» Goal of the exercise: Every line of the listing that contains the word "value" is to be copied out.

» Material provided:
+-------+
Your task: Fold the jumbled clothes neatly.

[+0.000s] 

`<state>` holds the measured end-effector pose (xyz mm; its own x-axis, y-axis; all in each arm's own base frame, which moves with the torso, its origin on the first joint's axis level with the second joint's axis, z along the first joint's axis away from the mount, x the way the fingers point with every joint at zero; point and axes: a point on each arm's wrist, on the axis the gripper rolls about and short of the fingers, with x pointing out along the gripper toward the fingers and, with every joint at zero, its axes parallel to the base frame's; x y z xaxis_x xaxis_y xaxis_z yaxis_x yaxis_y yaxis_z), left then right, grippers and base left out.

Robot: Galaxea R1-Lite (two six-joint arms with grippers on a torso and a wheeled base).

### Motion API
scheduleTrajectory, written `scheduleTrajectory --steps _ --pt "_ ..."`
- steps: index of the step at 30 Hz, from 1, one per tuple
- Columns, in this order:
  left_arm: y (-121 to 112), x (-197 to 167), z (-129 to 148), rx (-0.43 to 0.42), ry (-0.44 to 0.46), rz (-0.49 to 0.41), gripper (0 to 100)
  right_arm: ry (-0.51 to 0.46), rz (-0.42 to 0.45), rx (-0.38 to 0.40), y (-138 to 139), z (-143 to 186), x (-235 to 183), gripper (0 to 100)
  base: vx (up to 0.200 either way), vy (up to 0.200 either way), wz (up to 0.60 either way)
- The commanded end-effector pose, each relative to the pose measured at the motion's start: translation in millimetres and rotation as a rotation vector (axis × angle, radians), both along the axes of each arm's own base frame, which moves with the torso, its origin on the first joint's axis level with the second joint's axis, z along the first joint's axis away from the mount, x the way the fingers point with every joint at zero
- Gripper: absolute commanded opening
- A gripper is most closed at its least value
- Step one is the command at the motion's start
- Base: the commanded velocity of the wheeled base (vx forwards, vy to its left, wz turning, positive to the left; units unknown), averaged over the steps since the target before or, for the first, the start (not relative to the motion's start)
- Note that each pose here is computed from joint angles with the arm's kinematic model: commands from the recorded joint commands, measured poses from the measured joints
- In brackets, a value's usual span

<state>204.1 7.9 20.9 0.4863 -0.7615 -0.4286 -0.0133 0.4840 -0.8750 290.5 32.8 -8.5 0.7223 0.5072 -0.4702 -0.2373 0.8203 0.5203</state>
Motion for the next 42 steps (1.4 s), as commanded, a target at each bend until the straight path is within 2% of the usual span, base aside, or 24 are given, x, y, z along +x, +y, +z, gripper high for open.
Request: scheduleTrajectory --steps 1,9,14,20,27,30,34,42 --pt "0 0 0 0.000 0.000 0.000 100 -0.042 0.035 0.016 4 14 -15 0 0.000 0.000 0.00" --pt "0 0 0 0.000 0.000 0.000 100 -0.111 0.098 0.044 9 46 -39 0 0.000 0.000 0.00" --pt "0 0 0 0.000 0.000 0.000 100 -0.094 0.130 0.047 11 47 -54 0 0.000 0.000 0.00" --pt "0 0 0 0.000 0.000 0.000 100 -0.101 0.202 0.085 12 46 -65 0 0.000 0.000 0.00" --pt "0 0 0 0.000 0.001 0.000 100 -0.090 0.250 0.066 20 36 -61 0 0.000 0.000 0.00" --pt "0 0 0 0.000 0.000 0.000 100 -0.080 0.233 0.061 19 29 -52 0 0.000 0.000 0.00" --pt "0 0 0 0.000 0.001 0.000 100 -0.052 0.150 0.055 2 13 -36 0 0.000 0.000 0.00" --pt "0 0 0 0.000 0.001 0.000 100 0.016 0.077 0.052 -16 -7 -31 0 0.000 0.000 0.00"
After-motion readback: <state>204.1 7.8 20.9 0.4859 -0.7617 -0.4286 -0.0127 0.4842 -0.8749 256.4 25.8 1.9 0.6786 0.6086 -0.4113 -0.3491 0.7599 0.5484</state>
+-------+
» Task response:
- A gripper is most closed at its least value
- In brackets, a value's usual span

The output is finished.